Most Expensive Non-Woodworking Woods

As hard as it might be for us woodworkers to believe, there are actually some woods that are not used for woodworking. Where I live there are a lot of mesquite trees, but even so, Mesquite is rarely used in woodworking, other than for live-edge tables and countertops. Cork wood is impossible to buy, as best as I can tell. The tree that it comes from is actually a type of oak. What we know as cork is actually made from the bark of the tree.

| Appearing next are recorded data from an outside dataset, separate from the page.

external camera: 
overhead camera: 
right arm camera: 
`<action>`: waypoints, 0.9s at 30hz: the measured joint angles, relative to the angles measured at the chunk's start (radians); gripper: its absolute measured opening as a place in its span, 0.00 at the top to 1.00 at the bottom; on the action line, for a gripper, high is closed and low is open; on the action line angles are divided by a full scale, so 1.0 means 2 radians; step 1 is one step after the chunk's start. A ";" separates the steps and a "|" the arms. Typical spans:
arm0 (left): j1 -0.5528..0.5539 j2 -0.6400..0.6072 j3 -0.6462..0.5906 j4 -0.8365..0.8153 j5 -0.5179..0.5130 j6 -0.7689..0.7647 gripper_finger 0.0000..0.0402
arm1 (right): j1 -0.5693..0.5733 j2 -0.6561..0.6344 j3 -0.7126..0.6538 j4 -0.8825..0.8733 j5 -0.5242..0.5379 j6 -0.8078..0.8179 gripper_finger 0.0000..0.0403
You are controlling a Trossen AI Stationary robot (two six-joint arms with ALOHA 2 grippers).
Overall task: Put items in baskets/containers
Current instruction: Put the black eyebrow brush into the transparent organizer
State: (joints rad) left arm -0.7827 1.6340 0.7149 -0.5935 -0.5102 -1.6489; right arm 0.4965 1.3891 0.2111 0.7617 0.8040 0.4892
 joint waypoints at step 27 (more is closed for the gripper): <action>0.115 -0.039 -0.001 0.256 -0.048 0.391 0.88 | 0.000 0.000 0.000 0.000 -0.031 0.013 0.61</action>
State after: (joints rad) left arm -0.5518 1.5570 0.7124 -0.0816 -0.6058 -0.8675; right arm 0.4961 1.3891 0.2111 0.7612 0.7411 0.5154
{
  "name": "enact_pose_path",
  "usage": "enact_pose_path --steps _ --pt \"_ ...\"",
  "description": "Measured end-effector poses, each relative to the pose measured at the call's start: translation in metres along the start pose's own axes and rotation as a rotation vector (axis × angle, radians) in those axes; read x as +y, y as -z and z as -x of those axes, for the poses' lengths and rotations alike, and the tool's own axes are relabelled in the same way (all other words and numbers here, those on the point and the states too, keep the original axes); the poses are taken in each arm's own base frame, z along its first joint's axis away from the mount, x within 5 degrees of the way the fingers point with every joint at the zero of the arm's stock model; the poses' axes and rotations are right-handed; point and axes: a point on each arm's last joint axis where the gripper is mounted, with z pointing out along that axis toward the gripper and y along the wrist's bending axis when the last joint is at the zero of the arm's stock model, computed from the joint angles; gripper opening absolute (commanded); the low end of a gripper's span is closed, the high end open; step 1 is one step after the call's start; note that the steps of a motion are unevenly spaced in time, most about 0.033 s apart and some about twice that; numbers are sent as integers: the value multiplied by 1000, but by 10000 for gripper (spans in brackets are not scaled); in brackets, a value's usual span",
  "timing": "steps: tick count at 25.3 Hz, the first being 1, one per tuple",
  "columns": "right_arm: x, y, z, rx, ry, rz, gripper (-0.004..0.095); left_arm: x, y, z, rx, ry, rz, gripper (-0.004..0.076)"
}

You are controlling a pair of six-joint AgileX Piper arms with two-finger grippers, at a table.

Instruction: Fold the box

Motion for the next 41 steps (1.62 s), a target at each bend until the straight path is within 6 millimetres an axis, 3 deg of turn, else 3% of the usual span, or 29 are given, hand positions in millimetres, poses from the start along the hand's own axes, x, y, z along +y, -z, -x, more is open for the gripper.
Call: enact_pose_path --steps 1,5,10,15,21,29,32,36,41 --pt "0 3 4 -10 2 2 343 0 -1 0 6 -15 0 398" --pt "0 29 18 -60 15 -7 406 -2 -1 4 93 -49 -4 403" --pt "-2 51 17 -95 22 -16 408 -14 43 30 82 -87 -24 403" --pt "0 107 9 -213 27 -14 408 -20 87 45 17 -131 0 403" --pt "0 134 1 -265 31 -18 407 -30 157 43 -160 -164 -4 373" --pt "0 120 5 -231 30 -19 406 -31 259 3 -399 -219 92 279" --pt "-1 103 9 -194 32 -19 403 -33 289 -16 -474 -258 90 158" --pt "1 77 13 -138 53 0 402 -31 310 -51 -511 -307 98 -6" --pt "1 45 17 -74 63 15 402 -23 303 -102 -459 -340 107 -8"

While none of us are going to be able to buy these woods and use them to make a piece of furniture, I thought it would be fun to include them.

Sandalwood

Sandalwood is a highly aromatic wood that grows throughout Southeast Asia and the islands of the South Pacific. Because of its aromatic qualities, it originally became a sacred wood for a number of different people groups. From there, its influence, or perhaps I should say “its scent,” has spread around the world, especially for use in perfumes, candles, incense and soaps. I cannot find a place which sells sandalwood boards or turning pieces. In searching, the biggest piece I found was just shy of six cubic inches and is priced at over $800.

Agarwood

Agarwood is another aromatic wood from Southeast Asia. Like Sandalwood, it is not used as boards or for turning, although some small carvings have been done with it. Rather the wood is prized for its aromatic qualities. Much of the rarity of this wood comes from the fact that it only forms due to an infection of the heartwood of the Aquilaria tree. Before infection, the heartwood is odorless. Its most common uses are for incense and perfumes. I found a small carving online, weighing 312 grams, which contained Agarwood; its price tag was $15,000.

American Hardwoods

In comparison to the woods listed above, American hardwoods are considerably less expensive. Part of that is due to the ready supply of these woods, with none of them nearing extinction. But another part is that they don’t have to be shipped from overseas, an expensive operation. While we may not find the same wild grain patterns on these domestic hardwoods as some of those mentioned above, they still make beautiful furniture. Adding in the others as accents can only improve on how our native hardwoods look.

When we talk about native American hardwoods, we are normally talking about: walnut, oak, cherry, maple, basswood and ash. While these are not the only hardwoods that grow on American soil, they are the most commonly available. However, those who have land and a sawmill can harvest other types of wood, converting them to boards for a variety of projects.